Include or Exclude Observations ...

Sometimes it is useful to use just some of the available observations in an analysis, or to omit some specific observations (e.g. specific groups).

Observations can be included or excluded by selecting Find Outliers in the Preliminaries menu. However, that user interface is optimized specifically for finding outliers, and is therefore less convenient for other purposes.

For other situations, select a dataset in the Project Tree window and then invoke Include or Exclude Observations from the Preliminaries menu. Note that this only works for datasets that contain raw data, that is, it must be one of the datasets directly attached to the 'root' of the Project Tree (for now). The only exception to this rule are datasets containing shape change vectors (imported into the MorphoJ project via Import Shape Change Vectors in the File menu).

The following dialog box will appear:

The top part of the dialog box contains a button Create a new dataset, where the user can control whether the observations are to be included or excluded from the current dataset or whether these changes are to be applied to a new copy of the dataset. If this button is selected, the text field for the name of the new datset is activated. If the user chooses to create a new dataset, it is attached to the current dataset in the Project Tree.

The two lists show the items that are included or excluded. The Include and Exclude buttons can be used to move items from one list to the other. The Include button moves items that are marked in the list of excluded items into the list of included items. Conversely, the Exclude button moves items selected in the list of included items into the list of excluded items. In the example above, clicking the Exclude button would move the items 'Seich', 'Melan' and 'Mauri' from the list of included items to the list of excluded items. Clicking the Include button would have no effect because no item is selected in the list of excluded items.

Below the two lists, there is a button labeled Select by classifier. If this button is selected (as it is in the screen shot above), the observations in the dataset are selected by the values of the classifier chosen in the drop-down menu to the right of the button (the classifier selected in the example is 'Species'). This means the selections in the lists are for entire groups defined by the values of the classifier. If Select by classifier is not chosen, the items in the lists are individual observations, for which the identifiers will be shown in the lists.

Combining selections by individuals and groups allows a considerable degree of flexibility in the choice of observations to be included in the subsequent analyses.

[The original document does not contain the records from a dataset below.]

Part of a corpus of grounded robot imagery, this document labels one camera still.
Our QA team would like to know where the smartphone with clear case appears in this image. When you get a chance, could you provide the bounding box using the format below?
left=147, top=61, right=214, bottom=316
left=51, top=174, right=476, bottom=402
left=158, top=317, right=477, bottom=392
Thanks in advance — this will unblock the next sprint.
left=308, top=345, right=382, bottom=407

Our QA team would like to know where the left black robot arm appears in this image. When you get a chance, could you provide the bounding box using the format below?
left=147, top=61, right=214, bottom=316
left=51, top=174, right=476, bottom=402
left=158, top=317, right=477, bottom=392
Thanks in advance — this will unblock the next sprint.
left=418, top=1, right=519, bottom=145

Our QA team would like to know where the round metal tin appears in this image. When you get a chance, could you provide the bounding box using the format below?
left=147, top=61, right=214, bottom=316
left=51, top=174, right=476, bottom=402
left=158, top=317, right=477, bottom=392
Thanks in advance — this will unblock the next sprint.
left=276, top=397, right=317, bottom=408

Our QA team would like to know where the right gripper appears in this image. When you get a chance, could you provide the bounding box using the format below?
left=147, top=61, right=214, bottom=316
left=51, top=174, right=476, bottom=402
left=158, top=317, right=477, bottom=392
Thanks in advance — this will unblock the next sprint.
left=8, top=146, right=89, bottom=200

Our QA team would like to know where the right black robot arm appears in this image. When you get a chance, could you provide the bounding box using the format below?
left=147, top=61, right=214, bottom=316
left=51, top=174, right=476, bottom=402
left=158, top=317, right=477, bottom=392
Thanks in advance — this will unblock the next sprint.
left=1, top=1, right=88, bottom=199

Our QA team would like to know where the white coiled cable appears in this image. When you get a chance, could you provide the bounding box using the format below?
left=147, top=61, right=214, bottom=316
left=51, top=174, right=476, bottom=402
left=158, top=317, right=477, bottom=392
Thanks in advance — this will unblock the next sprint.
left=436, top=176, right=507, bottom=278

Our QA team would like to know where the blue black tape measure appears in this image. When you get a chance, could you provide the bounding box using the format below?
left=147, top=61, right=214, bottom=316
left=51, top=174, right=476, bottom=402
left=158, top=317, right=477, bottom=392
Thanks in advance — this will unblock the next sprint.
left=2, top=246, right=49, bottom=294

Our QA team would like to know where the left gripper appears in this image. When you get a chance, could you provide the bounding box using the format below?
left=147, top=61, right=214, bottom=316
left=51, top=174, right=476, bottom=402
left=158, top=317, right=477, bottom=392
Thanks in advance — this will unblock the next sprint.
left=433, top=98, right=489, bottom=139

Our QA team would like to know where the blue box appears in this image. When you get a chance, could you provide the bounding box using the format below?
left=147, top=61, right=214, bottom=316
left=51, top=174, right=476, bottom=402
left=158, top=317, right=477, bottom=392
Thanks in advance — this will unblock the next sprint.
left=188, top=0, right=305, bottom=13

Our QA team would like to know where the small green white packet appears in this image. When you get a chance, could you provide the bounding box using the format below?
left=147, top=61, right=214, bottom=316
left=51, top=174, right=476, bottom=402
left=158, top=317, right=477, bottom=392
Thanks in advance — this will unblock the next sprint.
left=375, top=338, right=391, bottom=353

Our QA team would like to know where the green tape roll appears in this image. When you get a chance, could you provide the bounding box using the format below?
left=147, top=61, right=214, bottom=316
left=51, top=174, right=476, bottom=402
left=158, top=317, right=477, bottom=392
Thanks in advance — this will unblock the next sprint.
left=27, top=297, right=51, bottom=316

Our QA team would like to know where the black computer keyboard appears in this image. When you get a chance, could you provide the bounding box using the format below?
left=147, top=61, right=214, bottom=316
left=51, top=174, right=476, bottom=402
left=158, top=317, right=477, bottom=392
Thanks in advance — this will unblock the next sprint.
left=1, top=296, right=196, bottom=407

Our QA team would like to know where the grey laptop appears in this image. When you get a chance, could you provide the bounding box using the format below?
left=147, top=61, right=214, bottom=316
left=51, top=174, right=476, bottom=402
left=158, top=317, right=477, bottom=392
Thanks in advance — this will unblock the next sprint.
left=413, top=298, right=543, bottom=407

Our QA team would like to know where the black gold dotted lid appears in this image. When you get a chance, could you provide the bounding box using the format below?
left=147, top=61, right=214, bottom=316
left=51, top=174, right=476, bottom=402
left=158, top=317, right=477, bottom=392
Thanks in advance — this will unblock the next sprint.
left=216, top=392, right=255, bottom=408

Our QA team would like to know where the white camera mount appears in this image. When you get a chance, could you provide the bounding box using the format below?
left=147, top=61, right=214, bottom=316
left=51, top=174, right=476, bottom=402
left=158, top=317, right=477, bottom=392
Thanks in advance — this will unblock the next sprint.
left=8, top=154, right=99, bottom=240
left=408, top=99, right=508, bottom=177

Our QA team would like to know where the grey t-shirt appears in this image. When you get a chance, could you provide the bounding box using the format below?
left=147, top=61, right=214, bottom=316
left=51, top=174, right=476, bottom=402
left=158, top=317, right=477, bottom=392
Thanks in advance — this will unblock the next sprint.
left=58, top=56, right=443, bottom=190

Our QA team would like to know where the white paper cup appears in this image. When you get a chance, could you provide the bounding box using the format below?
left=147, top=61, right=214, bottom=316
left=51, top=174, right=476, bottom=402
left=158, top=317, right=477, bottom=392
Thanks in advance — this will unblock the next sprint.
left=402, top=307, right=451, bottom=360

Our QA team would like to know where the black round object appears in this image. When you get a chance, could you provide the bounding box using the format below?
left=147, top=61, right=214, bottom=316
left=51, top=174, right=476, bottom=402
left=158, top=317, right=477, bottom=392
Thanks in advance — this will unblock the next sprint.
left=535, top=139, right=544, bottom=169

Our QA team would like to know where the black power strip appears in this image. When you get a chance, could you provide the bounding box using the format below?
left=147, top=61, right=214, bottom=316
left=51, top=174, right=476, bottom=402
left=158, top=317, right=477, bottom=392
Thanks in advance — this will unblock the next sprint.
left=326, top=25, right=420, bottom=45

Clicking the Accept button will apply the choices to the current dataset or will create a new copy of the dataset where they are applied. A new Procrustes fit will be done for the dataset. Clicking the Cancel button stops the procedure without making changes to the dataset.

Some comments

Including/excluding observations versus subdividing datasets

It may appear that including and excluding entire groups of observations by the values of a classifier is the same as subdividing the dataset by the values of that classifier.

This is not the case, because there are differences between the two ways of controlling the observations that go into further analyses. Subdividing datasets produces irreversible divisions: separate datasets are created for the different groups defined by a classifier. In contrast, including or excluding observations is reversible: observations are marked as included or excluded, but this status can be changed. On the other hand, for subdividing datasets, ther is the option

In practise, the two procedures will be used in different situations. Including/excluding observations is more flexible, but because newly produced datasets contain all the observations, it is less efficient in the situation where separate datasets and analyses are needed for a series of classes (e.g. species, sexes, geographic populations etc.).

Updating of analyses

If there are analyses that depend on the current dataset and if Create a new dataset is not selected, the analyses will update themselves to reflect te changes in the dataset. Depending on the types of analyses included (particularly those with permutation tests etc.) and on the speed of the computer, this might take a considerable time. Moreover, the results of the original analyses will no longer be available. If there are existing analyses and if major changes are done (e.g. excluding entire groups of observations), it may be preferable to use the option Create a new dataset.